Enabling Green Video Streaming over the Internet of Things

I worked on the embedded systems side of this project i.e. setting up wireless sensor nodes using stm32f4 discovery boards and Contiki OS. I worked on porting Contiki OS to the required platform and also worked on adding wifi support in Contiki for the stm32f4 discovery board based platform.

Android-based ECG monitoring System

This project involves the development of a low power and portable ECG monitoring device based on MSP430 microcontroller and an Android Phone. The motivation behind this project was to provide a reliable solution to cardiovascular patients to help them do an independent ECG analysis. Such solutions are cheap and easy to use in academic settings. The ECG monitoring system based on MSP430 microcontroller was fully integrated with sensing electrodes on the transmitter side. The controller converted the analog signal to a digital signal via an inbuilt analog-to-digital converter, conditioned and filtered it for transmission via a Bluetooth transceiver IC compatible with the MSP430. The real-time data was received by the smartphone and displayed in real-time.

Related Work

Android Based ECG Monitoring System, Ayaz Akram, Raheel Javed and Awais Ahmad, In International Journal of Science and Research (IJSR), November 2013.

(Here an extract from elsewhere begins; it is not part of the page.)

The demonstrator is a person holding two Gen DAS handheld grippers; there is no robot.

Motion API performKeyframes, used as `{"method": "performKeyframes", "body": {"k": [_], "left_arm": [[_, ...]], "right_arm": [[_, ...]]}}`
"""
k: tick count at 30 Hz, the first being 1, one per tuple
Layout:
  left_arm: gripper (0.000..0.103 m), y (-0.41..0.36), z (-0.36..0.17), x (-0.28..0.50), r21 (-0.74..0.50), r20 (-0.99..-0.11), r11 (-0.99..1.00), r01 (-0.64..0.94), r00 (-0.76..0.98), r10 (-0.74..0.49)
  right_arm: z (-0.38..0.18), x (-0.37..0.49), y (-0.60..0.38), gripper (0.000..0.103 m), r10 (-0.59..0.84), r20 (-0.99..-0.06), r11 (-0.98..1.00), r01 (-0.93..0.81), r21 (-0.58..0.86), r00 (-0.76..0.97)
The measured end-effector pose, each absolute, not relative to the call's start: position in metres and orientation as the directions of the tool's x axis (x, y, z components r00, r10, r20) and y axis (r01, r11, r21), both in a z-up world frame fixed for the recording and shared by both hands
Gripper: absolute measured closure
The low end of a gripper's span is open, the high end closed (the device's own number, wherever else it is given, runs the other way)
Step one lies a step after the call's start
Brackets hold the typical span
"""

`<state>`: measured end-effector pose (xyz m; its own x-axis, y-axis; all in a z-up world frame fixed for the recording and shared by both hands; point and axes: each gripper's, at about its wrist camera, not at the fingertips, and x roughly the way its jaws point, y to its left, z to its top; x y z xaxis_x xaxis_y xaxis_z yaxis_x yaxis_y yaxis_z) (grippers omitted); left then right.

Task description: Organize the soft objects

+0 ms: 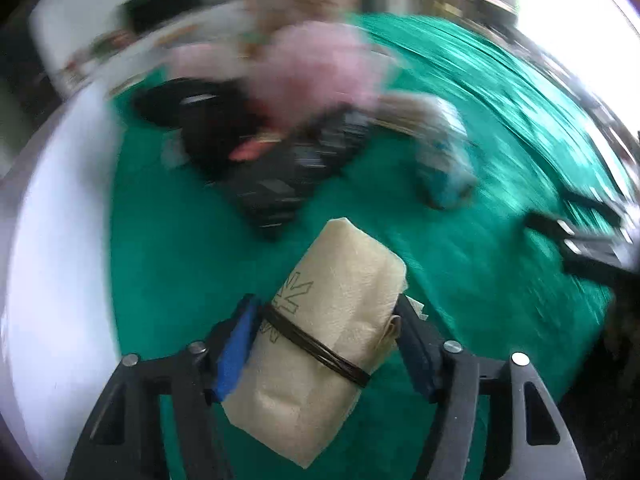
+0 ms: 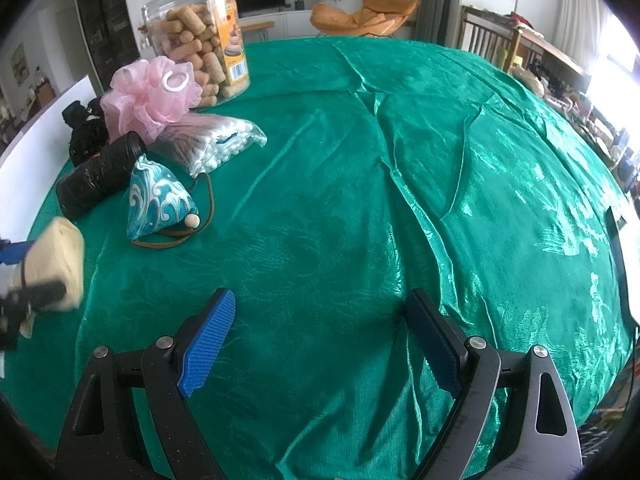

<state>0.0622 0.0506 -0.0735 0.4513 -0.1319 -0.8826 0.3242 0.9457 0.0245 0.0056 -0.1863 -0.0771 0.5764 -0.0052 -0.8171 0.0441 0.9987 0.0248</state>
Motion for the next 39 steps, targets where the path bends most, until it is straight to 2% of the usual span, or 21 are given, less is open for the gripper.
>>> {"method": "performKeyframes", "body": {"k": [2, 4, 5, 6, 9, 10, 11, 13, 14, 15, 18, 22, 27, 32, 37, 39], "left_arm": [[0.036, 0.061, -0.073, 0.057, 0.004, -0.872, 0.970, 0.245, 0.475, -0.117], [0.025, 0.067, -0.074, 0.054, -0.013, -0.868, 0.977, 0.213, 0.483, -0.117], [0.017, 0.066, -0.078, 0.053, -0.001, -0.876, 0.976, 0.216, 0.471, -0.105], [0.015, 0.064, -0.083, 0.053, 0.020, -0.885, 0.974, 0.225, 0.458, -0.088], [0.016, 0.055, -0.088, 0.050, 0.087, -0.886, 0.962, 0.257, 0.461, -0.043], [0.017, 0.055, -0.086, 0.047, 0.087, -0.878, 0.958, 0.274, 0.475, -0.056], [0.030, 0.055, -0.085, 0.045, 0.089, -0.870, 0.955, 0.283, 0.489, -0.064], [0.044, 0.062, -0.080, 0.041, 0.074, -0.858, 0.957, 0.280, 0.508, -0.082], [0.055, 0.067, -0.077, 0.040, 0.047, -0.853, 0.961, 0.272, 0.511, -0.103], [0.058, 0.069, -0.075, 0.039, 0.027, -0.850, 0.964, 0.266, 0.513, -0.118], [0.060, 0.084, -0.065, 0.028, -0.065, -0.834, 0.970, 0.233, 0.522, -0.181], [0.060, 0.102, -0.047, 0.018, -0.248, -0.792, 0.951, 0.184, 0.526, -0.309], [0.060, 0.127, 0.000, 0.019, -0.338, -0.716, 0.929, 0.154, 0.598, -0.360], [0.060, 0.192, 0.054, 0.009, -0.307, -0.664, 0.949, 0.070, 0.698, -0.266], [0.059, 0.280, 0.069, -0.004, -0.192, -0.685, 0.973, -0.128, 0.727, -0.040], [0.050, 0.310, 0.063, -0.011, -0.153, -0.703, 0.965, -0.213, 0.710, 0.046]], "right_arm": [[-0.070, 0.004, -0.195, 0.014, 0.085, -0.806, 0.990, 0.039, 0.132, 0.586], [-0.061, 0.008, -0.195, 0.014, 0.258, -0.752, 0.956, -0.048, 0.289, 0.606], [-0.058, 0.012, -0.191, 0.014, 0.292, -0.743, 0.949, -0.085, 0.304, 0.602], [-0.056, 0.020, -0.183, 0.014, 0.309, -0.747, 0.947, -0.115, 0.302, 0.589], [-0.062, 0.056, -0.162, 0.014, 0.354, -0.775, 0.934, -0.154, 0.323, 0.524], [-0.068, 0.070, -0.156, 0.014, 0.370, -0.789, 0.927, -0.143, 0.346, 0.491], [-0.070, 0.077, -0.151, 0.014, 0.373, -0.793, 0.926, -0.134, 0.353, 0.481], [-0.067, 0.087, -0.136, 0.019, 0.382, -0.786, 0.924, -0.174, 0.342, 0.485], [-0.068, 0.089, -0.131, 0.031, 0.385, -0.795, 0.923, -0.188, 0.336, 0.469], [-0.070, 0.091, -0.126, 0.054, 0.357, -0.818, 0.934, -0.191, 0.302, 0.451], [-0.062, 0.076, -0.128, 0.054, 0.362, -0.823, 0.932, -0.190, 0.309, 0.437], [-0.038, 0.057, -0.143, 0.054, 0.431, -0.790, 0.902, -0.191, 0.387, 0.436], [-0.001, 0.052, -0.119, 0.054, 0.473, -0.772, 0.880, -0.268, 0.392, 0.425], [0.062, 0.048, -0.051, 0.054, 0.604, -0.680, 0.791, -0.420, 0.446, 0.415], [0.114, 0.048, 0.042, 0.054, 0.728, -0.596, 0.662, -0.576, 0.480, 0.339], [0.123, 0.046, 0.083, 0.053, 0.756, -0.586, 0.614, -0.625, 0.482, 0.291]]}}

Comparative Study of Edge Detection Techniques

Edge detection in a particular image is one of the basic steps of many image processing algorithms. It is therefore important to check the fidelity of edge detection techniques. This project provided a comparison of different edge detection schemes that fall into three main categories of edge detectors: Gradient-based edge detectors, Laplacian-based edge detectors, and Non-derivative based edge detectors. A quantitative (using Pratts figure of merit) and qualitative (using real-life images) comparison of different edge detection techniques was performed.

Related Work

Comparison of Edge Detectors, Ayaz Akram and Asad Ismail, In International Journal of Computer Science and Information Technology Research, October 2013. (Journal of Computer Science and Information Technology Research, October 2013.